WORK REQUEST>
Lines from the one containing "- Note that" to the end of the data below are to be restated exactly, with both ends included and nothing else.

_ _ _

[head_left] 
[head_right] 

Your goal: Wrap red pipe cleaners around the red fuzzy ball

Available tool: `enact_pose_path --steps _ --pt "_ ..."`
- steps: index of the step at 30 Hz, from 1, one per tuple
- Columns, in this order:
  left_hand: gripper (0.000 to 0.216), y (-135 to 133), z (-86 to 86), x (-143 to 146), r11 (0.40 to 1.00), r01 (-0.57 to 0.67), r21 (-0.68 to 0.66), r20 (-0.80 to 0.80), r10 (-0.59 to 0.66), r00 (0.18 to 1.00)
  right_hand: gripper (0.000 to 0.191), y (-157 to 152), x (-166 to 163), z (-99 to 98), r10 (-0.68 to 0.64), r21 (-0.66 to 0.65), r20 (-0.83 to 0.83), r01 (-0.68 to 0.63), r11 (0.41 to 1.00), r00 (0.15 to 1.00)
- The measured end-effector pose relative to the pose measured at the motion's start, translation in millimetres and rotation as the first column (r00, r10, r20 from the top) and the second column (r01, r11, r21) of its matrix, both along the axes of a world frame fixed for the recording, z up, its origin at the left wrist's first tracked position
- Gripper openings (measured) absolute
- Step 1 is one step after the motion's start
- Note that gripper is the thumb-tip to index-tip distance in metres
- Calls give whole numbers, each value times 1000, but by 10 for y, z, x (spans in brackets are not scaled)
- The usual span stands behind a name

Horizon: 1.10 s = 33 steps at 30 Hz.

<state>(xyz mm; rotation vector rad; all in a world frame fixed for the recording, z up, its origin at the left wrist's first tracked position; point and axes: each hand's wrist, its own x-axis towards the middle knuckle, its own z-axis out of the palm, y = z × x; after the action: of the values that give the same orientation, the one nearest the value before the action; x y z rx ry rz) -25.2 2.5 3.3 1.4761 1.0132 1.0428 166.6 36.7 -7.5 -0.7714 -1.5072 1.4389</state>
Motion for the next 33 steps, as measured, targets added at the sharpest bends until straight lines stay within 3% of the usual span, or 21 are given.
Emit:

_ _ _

COMPLETED TASK>
- Note that gripper is the thumb-tip to index-tip distance in metres
- Calls give whole numbers, each value times 1000, but by 10 for y, z, x (spans in brackets are not scaled)
- The usual span stands behind a name

Horizon: 1.10 s = 33 steps at 30 Hz.

<state>(xyz mm; rotation vector rad; all in a world frame fixed for the recording, z up, its origin at the left wrist's first tracked position; point and axes: each hand's wrist, its own x-axis towards the middle knuckle, its own z-axis out of the palm, y = z × x; after the action: of the values that give the same orientation, the one nearest the value before the action; x y z rx ry rz) -25.2 2.5 3.3 1.4761 1.0132 1.0428 166.6 36.7 -7.5 -0.7714 -1.5072 1.4389</state>
Motion for the next 33 steps, as measured, targets added at the sharpest bends until straight lines stay within 3% of the usual span, or 21 are given.
Emit:

That concludes the exercise.